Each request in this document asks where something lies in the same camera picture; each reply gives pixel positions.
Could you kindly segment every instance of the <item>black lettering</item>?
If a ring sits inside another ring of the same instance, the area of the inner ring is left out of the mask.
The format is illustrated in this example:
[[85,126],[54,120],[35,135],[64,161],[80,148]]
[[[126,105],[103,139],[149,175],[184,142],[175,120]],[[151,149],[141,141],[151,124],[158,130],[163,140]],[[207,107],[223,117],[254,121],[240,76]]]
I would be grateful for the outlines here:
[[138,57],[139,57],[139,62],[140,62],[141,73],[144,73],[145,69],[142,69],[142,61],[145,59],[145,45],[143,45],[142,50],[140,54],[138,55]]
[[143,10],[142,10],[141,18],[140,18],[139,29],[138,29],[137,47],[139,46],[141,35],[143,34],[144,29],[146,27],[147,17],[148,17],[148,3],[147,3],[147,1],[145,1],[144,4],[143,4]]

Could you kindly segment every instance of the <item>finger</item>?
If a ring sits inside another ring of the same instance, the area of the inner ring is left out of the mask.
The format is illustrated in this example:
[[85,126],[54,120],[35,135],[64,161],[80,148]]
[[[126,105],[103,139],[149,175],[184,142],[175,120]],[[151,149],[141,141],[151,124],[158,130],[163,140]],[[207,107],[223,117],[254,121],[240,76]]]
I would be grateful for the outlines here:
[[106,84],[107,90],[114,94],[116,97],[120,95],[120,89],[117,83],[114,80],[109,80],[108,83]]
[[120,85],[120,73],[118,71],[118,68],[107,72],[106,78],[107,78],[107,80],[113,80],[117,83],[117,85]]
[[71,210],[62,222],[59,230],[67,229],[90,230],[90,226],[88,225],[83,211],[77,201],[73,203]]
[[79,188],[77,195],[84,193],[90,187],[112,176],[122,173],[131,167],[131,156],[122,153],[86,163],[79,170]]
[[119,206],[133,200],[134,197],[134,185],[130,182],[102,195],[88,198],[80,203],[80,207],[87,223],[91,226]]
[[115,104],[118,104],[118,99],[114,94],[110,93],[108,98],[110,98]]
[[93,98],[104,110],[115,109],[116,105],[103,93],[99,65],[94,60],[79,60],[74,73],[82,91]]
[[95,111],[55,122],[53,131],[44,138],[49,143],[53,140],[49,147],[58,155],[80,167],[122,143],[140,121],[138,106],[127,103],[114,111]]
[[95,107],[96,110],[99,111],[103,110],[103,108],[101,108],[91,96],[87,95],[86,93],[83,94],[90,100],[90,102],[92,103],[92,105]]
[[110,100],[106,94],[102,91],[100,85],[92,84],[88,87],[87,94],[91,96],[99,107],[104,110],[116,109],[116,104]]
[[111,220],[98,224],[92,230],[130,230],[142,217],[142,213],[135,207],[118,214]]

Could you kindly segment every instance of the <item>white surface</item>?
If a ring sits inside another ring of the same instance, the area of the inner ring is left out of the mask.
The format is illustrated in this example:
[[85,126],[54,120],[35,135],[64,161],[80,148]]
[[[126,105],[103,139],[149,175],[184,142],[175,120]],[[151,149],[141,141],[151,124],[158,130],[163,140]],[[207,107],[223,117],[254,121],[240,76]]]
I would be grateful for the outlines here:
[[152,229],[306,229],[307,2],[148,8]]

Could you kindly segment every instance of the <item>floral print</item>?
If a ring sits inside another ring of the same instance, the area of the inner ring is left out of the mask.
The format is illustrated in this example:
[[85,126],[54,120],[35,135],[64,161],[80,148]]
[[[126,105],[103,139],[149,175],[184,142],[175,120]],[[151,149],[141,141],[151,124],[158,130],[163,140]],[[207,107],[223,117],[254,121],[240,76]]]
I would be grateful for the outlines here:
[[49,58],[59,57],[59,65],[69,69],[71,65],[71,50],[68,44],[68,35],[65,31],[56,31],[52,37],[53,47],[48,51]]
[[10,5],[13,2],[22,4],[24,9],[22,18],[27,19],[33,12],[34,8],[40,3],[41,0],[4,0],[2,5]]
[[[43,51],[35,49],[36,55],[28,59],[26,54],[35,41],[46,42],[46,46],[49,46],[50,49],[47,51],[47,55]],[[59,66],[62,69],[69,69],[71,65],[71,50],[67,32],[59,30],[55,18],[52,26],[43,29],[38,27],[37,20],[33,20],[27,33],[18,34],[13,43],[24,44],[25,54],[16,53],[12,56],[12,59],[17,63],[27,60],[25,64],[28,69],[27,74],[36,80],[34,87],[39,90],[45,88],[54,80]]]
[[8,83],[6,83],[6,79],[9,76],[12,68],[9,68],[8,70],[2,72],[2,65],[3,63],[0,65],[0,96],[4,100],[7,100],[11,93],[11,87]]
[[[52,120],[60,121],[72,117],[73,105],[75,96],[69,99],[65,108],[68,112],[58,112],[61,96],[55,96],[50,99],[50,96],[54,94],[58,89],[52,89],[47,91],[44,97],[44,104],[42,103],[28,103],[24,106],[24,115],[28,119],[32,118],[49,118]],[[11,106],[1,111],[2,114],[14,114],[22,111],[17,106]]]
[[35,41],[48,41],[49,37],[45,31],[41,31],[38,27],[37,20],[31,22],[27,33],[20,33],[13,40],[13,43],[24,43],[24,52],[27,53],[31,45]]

→ **Exercise details**:
Would you copy all lines in the records where the string "kindly" appears?

→ **Answer box**:
Could you kindly segment every instance of the <item>black lettering</item>?
Could you kindly segment every instance of the <item>finger</item>?
Could you kindly segment every instance of the <item>white surface</item>?
Could you kindly segment every instance of the <item>floral print</item>?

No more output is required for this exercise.